'Bucket of Bubbles'
Bo Gritz markets a full range of items to help people prepare to survive the coming holocaust.
Looking for an herbal cure for bedwetting? A piece of Idaho land to ride out the battle of Armageddon, or a tryout set of lock picks for autos, foreign and domestic? How about a "kubotan" defense tool, Spyder Clip-It Endura Knife or some Respond 2, specially prepared formula of CS gas/pepper spray, "80 times more effective" than Mace?
Who you gonna call? Try end-times-buster James "Bo" Gritz.
This retired Special Forces lieutenant colonel has it all. In between lecturing on the evils of the "six-pointed star" and government conspiracies stretching from Laos to Arkansas, Gritz will sell you what you need to survive the coming holocaust. If Gritz doesn't offer your preferred survivalist items at his Web site or in the catalog his Center for Action puts out, it is probably not needed in what he calls this "time of Noah."
Getting ready for the end? There are 12 different videos of Gritz's SPIKE (Specially Prepared Individuals for Key Events) training at $75 a pop. Learn how to create a safe zone in your house, conduct photo intelligence, birth children in the wilds. Brush up on "Quick Kill Instinctive Shooting," aircraft landings and parachute operations.
Hear the latest on countersurveillance, stick fighting, field surgery, interrogation and hypnosis.

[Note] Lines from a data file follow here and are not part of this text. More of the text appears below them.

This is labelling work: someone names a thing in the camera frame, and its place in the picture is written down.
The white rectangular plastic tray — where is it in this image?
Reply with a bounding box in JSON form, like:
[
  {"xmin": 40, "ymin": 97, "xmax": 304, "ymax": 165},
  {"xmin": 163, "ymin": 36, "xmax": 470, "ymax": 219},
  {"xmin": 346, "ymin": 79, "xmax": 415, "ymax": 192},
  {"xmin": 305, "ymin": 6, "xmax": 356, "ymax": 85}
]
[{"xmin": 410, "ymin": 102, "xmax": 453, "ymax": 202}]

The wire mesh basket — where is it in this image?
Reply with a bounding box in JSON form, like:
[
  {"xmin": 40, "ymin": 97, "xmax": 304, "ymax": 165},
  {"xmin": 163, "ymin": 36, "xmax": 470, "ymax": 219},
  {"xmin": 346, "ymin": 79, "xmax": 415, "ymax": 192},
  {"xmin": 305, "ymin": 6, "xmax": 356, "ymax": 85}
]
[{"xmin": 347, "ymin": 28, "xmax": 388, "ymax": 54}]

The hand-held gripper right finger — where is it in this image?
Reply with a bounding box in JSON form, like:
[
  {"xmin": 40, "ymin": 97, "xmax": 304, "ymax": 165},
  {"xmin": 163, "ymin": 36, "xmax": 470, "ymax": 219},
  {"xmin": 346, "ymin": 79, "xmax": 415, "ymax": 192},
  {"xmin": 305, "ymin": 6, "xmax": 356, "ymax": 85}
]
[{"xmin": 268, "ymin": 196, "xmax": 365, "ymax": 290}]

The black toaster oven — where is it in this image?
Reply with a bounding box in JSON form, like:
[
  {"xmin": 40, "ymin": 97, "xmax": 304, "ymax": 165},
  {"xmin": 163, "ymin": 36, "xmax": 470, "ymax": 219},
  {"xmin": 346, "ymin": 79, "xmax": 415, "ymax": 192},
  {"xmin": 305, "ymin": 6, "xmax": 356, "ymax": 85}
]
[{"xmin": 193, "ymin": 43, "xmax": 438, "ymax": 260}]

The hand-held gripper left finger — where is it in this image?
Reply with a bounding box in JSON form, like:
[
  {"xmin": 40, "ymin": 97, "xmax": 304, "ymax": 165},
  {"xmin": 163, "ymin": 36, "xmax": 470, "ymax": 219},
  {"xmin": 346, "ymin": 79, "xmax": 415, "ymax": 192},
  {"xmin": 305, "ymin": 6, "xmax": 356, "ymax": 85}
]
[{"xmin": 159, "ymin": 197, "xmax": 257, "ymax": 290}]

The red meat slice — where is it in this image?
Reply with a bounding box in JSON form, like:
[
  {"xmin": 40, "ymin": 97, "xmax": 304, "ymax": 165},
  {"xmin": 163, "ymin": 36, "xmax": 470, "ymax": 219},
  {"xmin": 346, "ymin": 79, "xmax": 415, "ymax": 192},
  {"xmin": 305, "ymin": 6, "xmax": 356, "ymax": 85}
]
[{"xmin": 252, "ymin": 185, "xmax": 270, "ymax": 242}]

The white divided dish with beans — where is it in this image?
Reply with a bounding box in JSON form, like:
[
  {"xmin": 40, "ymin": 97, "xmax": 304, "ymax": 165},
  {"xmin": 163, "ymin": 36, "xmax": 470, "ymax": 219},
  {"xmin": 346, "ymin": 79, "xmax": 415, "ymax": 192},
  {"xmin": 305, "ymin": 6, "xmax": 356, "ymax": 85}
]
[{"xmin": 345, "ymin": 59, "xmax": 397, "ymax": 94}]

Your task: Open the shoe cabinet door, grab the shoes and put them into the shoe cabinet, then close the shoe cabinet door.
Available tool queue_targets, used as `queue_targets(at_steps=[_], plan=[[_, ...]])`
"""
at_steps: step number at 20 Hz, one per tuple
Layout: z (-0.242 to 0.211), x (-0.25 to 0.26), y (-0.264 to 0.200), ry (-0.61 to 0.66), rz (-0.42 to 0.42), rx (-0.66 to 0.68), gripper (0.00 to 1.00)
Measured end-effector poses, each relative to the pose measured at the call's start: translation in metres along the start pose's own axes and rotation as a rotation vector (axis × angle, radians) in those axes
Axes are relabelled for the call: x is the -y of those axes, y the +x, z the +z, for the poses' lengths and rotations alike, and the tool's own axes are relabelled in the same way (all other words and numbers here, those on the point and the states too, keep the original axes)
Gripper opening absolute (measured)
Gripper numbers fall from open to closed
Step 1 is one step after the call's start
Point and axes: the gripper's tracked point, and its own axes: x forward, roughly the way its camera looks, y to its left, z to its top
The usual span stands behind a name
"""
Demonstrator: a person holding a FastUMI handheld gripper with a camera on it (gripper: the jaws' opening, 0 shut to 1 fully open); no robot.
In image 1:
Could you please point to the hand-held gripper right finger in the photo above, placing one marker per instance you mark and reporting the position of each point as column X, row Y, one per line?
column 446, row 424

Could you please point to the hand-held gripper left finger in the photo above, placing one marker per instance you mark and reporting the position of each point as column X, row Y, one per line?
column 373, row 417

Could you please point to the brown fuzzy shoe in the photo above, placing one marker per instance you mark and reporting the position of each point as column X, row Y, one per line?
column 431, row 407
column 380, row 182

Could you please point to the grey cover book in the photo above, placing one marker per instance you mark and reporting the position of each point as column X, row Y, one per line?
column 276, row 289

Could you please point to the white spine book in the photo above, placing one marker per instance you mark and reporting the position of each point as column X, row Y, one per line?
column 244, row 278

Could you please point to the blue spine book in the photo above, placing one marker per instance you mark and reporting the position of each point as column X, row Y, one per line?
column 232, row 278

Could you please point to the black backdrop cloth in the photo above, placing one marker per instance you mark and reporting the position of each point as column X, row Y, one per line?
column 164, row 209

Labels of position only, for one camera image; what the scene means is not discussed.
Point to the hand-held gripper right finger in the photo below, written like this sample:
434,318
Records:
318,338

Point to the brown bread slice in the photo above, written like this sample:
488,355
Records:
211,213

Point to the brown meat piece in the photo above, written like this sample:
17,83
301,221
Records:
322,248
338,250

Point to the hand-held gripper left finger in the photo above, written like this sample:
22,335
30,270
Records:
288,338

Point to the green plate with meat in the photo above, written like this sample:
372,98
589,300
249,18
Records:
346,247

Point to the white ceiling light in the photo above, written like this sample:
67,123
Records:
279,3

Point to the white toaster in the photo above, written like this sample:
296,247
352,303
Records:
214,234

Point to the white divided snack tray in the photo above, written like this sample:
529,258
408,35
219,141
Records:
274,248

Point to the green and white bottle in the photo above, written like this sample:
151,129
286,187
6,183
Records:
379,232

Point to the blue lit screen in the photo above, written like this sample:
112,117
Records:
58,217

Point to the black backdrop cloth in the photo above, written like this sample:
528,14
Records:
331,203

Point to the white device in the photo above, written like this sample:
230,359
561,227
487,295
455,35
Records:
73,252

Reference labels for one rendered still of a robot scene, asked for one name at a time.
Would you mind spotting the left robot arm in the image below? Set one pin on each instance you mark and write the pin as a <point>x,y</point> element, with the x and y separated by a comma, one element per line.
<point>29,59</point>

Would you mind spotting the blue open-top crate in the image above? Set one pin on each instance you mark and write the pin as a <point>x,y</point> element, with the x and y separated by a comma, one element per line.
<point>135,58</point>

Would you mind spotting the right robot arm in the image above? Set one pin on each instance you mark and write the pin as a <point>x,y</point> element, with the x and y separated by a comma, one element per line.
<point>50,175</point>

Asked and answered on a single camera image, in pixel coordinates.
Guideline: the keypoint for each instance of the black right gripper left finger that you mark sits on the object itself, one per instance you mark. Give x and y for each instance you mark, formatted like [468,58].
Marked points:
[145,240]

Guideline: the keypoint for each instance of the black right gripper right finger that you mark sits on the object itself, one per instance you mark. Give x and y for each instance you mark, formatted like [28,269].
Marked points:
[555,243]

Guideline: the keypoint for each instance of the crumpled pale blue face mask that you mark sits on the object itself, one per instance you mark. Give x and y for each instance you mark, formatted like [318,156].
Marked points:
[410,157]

When the computers crash, it may be time to get back to Mother Nature. In the know is Bo, whose prices really are quite low: Family Herb Kit (includes tinctures, powders, poultices, salves and oils), $99.95. GETAWAY 72 Hr. 2 Person Duffel Bag ("It's a hurricane, flood, tornado — IT'S THE FEDS!!!"), $199.95. Homeopathic Flu Solution ("IT WORKS!!"), $36.95.
Basic Year's Supply of Food for 1 Adult (pinto beans, rice, powdered milk, salt, "sugar OR honey plus cooking instructions"), a steal at $490.
There are convenient lock pick sets (they're for "Defense Against Restricted Entry"), from the $7.95 garden-variety version to the $24.95 deluxe set. The July special was the Stereoscopic Glasses & Topographic Map Book Set, $10 off. And in case you're worried about missing Bo's radio show, he's got radios from $44 to $269, postpaid.
You may want to spend your time in the woods reading up on the state of the world. No problem. From anti-Semite Eustace Mullins' "The New World Order" to "legal consultant" Howard Freeman's views of the courts, they're in stock. You can find out the truth about bar codes, the Federal Reserve and the AIDS conspiracy.
Or, if you're just stuck on the classics, there's a keeper in "Our Ageless Constitution," a trifling $28.95.
But even in these trying times, it's cleanliness that's next to godliness. And so, at $40, there's a kit for making soap at home, "for those who truly desire self-sufficiency." Its title — which might well apply to all of Gritz's hardware — says it all: "Bucket of Bubbles."